What you need to do :: For every line in the material below that holds "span", report the line.

Exercise data ::
○ ○ ○ ○ ○

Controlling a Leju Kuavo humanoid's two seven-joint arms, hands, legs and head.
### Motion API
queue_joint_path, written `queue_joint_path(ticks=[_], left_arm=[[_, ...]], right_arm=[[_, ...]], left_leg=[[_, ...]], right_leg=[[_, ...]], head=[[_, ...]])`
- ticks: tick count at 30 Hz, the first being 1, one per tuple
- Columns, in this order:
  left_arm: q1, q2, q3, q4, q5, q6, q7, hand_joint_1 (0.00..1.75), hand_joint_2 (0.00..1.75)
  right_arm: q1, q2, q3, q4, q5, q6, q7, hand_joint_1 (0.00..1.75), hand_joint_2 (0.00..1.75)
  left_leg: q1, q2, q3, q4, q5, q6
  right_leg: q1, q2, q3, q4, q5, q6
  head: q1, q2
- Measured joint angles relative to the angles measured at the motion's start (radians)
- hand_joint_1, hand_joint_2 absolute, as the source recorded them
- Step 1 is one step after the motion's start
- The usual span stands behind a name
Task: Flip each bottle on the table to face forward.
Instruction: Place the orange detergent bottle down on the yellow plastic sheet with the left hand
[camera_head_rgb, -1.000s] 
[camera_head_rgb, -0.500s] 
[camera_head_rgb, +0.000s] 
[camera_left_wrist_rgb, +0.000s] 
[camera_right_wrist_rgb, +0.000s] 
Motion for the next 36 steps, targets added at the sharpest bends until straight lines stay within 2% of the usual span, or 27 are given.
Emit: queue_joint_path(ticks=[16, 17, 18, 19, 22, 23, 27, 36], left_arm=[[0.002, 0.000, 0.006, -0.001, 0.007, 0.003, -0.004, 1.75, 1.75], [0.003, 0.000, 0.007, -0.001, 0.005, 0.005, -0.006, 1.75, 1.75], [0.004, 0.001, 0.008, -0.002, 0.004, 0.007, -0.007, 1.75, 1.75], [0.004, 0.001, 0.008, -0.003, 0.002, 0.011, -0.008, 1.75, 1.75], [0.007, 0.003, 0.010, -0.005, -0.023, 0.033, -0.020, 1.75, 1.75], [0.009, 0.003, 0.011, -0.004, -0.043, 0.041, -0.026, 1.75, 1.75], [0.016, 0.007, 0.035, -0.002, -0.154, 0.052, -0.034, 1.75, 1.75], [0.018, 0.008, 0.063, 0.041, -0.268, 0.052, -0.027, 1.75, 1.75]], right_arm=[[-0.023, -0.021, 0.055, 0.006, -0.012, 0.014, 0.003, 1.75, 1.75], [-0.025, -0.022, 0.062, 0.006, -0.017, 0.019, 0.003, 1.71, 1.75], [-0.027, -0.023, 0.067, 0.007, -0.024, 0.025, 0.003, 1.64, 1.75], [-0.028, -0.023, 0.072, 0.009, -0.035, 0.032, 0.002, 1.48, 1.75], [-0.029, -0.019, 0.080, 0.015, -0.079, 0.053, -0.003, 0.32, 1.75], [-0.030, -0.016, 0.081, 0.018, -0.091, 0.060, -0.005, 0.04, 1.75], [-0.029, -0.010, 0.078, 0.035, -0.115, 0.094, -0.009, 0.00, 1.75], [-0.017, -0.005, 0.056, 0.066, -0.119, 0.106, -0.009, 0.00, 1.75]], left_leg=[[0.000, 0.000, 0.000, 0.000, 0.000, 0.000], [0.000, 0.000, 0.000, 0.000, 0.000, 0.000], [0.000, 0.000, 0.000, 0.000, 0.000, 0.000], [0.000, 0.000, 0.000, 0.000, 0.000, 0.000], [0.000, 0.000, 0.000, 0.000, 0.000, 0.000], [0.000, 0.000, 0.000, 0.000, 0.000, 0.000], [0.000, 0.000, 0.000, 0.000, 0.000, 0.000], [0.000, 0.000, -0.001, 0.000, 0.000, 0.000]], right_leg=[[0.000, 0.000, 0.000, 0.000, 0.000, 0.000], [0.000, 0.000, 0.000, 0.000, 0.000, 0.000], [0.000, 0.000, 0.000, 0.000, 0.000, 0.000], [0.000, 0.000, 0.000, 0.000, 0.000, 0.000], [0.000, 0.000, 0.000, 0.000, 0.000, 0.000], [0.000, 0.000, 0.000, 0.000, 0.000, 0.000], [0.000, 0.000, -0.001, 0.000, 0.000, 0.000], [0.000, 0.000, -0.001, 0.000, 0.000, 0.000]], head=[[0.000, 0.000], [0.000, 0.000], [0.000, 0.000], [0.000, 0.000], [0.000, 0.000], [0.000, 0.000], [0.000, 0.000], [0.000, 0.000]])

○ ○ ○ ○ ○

Answer for the task ::
- The usual span stands behind a name
Motion for the next 36 steps, targets added at the sharpest bends until straight lines stay within 2% of the usual span, or 27 are given.

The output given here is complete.